Figure 5. Induced pluripotent stem (iPS)-cell models of ion-channel diseases.

(A) iPS-cell models of long QT syndromes and catecholaminergic polymorphic ventricular tachycardia (CPVT) have been established (figure shows representative electrocardiograms of each).^20,43,44 (B) Steps 1–2: fibroblasts and other somatic cells can be reprogrammed to become iPS cells after transduction with retroviral vectors that express four transcription factors (POU5F1 [also known as OCT4], SOX2, KLF4, and MYC).⁸ Step 3: directed differentiation into cardiomyocytes provides cellular models for physiological assessment.
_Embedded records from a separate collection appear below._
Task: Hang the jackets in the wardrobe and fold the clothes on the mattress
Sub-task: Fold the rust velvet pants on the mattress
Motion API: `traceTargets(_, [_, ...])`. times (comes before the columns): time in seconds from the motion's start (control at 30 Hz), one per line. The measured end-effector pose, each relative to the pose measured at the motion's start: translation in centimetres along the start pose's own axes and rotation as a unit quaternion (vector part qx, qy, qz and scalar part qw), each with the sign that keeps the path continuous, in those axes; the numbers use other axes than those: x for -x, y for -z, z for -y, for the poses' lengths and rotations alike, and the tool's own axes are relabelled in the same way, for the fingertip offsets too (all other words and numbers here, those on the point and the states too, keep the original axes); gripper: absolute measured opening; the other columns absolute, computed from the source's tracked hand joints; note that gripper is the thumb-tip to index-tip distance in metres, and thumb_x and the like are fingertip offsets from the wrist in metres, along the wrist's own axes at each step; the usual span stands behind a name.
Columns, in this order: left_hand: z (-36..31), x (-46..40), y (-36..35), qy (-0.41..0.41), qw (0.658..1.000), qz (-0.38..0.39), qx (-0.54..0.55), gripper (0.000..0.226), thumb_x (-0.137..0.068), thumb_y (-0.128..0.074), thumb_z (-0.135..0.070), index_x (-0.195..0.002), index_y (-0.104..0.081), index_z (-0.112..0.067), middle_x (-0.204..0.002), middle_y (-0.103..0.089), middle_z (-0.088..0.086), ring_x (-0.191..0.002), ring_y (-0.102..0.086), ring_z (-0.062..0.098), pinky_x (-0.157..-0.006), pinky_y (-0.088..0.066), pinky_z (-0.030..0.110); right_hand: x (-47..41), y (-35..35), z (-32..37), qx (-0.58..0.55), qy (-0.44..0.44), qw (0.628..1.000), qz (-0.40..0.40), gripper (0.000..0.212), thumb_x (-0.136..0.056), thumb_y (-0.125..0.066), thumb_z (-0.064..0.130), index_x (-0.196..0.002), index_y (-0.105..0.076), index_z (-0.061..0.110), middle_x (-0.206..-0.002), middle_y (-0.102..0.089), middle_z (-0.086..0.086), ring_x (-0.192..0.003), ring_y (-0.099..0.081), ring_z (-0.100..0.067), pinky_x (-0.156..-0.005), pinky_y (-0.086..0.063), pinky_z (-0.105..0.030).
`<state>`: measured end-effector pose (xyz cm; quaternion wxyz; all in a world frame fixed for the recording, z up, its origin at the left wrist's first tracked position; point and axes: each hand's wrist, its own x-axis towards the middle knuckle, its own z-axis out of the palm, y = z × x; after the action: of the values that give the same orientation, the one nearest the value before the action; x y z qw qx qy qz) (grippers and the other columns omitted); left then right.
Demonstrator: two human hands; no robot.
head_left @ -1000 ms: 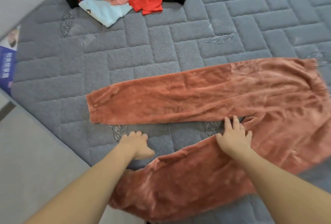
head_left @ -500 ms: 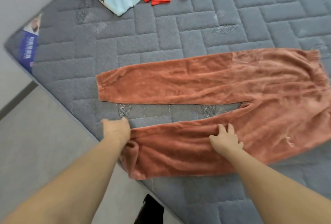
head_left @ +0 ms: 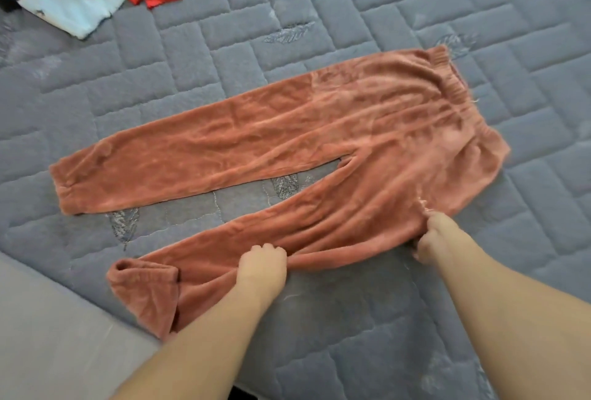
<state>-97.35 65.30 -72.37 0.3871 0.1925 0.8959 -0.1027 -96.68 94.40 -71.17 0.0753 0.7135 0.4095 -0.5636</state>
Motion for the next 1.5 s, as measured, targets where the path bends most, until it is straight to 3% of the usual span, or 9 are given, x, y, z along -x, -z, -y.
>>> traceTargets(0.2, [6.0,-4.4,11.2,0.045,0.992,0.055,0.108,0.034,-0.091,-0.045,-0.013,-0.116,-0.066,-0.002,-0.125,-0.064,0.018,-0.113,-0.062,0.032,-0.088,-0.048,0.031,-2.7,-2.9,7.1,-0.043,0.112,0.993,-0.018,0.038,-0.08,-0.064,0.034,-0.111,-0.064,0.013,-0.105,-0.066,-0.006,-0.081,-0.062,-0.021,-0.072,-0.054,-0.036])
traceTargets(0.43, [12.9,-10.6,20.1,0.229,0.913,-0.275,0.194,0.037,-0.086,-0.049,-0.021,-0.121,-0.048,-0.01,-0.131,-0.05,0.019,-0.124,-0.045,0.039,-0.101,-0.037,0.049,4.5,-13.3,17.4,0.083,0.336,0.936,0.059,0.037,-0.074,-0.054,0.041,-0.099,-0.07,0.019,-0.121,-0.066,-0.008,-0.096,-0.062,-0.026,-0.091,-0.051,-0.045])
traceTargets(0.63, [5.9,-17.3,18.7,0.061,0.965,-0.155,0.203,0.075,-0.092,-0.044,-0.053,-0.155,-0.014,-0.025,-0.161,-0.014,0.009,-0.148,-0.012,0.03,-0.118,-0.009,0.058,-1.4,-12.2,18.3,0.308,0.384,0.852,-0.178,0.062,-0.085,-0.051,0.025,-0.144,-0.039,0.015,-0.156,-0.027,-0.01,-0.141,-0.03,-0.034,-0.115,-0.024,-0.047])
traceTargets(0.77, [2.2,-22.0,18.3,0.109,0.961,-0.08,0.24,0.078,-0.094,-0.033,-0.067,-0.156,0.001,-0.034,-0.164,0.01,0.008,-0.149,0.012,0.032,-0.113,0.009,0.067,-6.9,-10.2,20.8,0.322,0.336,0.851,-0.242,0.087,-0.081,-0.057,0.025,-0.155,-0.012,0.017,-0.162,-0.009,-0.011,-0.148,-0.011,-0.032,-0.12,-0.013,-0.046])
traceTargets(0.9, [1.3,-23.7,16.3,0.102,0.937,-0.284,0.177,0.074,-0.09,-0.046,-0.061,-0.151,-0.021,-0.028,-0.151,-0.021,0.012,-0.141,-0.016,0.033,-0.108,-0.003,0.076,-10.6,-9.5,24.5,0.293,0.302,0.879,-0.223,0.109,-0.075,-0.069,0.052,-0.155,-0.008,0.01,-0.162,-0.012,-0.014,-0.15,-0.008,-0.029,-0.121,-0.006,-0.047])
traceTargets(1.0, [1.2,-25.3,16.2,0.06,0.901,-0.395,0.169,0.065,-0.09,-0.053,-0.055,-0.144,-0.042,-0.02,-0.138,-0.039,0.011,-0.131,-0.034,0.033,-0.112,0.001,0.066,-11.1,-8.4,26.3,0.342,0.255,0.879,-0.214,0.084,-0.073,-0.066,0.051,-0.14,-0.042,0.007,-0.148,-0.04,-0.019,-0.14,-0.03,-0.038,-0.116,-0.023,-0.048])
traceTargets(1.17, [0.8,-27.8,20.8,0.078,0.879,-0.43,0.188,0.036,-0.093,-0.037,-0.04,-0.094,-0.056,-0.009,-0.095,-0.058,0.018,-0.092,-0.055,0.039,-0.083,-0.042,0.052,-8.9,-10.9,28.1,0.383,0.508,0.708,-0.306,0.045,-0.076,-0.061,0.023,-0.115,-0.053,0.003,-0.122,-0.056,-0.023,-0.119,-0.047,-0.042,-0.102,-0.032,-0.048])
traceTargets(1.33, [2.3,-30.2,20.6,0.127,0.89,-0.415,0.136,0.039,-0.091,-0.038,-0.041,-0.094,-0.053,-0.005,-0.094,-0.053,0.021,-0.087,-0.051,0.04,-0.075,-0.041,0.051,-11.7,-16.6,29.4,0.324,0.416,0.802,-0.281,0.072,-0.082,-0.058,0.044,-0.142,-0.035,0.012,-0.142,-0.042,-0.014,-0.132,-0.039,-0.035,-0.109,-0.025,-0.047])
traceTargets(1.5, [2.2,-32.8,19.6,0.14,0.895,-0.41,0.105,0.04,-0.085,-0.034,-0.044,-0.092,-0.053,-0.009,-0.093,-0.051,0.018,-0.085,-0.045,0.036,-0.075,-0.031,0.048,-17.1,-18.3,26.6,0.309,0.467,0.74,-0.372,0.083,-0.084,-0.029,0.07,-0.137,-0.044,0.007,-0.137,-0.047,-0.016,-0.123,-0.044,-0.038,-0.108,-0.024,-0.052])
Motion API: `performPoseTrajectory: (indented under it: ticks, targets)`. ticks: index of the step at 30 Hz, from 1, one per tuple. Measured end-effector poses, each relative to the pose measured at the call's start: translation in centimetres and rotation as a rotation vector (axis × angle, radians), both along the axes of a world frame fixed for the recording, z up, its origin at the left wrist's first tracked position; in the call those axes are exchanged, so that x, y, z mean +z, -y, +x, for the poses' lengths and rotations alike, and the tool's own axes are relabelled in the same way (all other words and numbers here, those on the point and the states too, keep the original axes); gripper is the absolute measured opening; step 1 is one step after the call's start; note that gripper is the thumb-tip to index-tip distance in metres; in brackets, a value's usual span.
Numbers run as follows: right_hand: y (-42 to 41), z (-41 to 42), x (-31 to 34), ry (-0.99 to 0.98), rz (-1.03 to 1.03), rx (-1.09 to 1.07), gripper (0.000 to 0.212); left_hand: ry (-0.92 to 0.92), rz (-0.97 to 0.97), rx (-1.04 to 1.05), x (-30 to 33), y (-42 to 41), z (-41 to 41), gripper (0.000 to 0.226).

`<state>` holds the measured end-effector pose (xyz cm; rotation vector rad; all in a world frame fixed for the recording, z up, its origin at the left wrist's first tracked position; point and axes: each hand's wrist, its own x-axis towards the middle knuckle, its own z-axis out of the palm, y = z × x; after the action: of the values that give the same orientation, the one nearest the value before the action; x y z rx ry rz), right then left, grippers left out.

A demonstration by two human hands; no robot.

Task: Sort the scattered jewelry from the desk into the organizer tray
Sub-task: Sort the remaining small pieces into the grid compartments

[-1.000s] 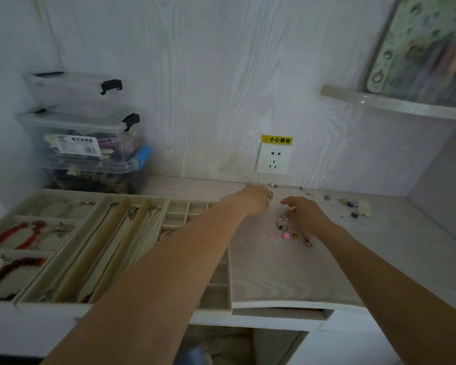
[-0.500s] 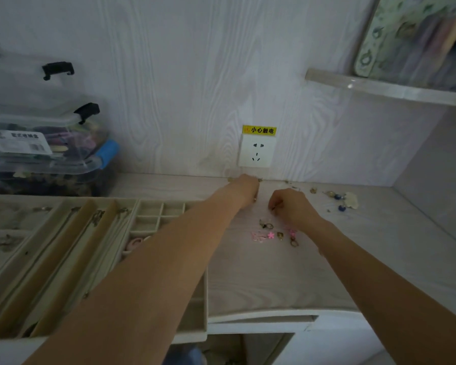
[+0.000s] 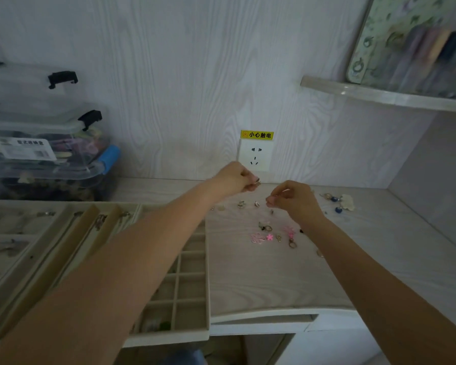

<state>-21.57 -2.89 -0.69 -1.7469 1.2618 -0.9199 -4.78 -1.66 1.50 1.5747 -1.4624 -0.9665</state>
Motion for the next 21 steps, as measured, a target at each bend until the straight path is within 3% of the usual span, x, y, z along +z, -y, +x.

Cardiomyocytes from patients with long QT syndrome 1 (LQT1) that harbour an Arg190Gln variant in KCNQ3 recapitulate features of clinical phenotypes (C), with prolonged action potentials, defective potassium-channel characteristics, and inducible arrhythmias attenuated by β-adrenergic blockade.⁴³ Similar characteristics are seen with cells from LQT2 patients—the Ala614Val variant in KCNH3 (D) shows early afterdepolarisations (EADs) and triggered activity.⁴⁴ Typical action potentials from a ventricular myocyte obtained from a patient with CPVT that carried a Ser406Leu variant in RYR3 (E) show 5 paced beats (arrows) followed by delayed afterdepolarisations (DADs) and triggered activity (TA).²⁰ (C) is reproduced from reference 43, by permission of the Massachusetts Medical Society; (D) is reproduced from reference 44, by permission of Nature Publishing Group; (E) is reproduced from reference 20, by permission of John Wiley and Sons.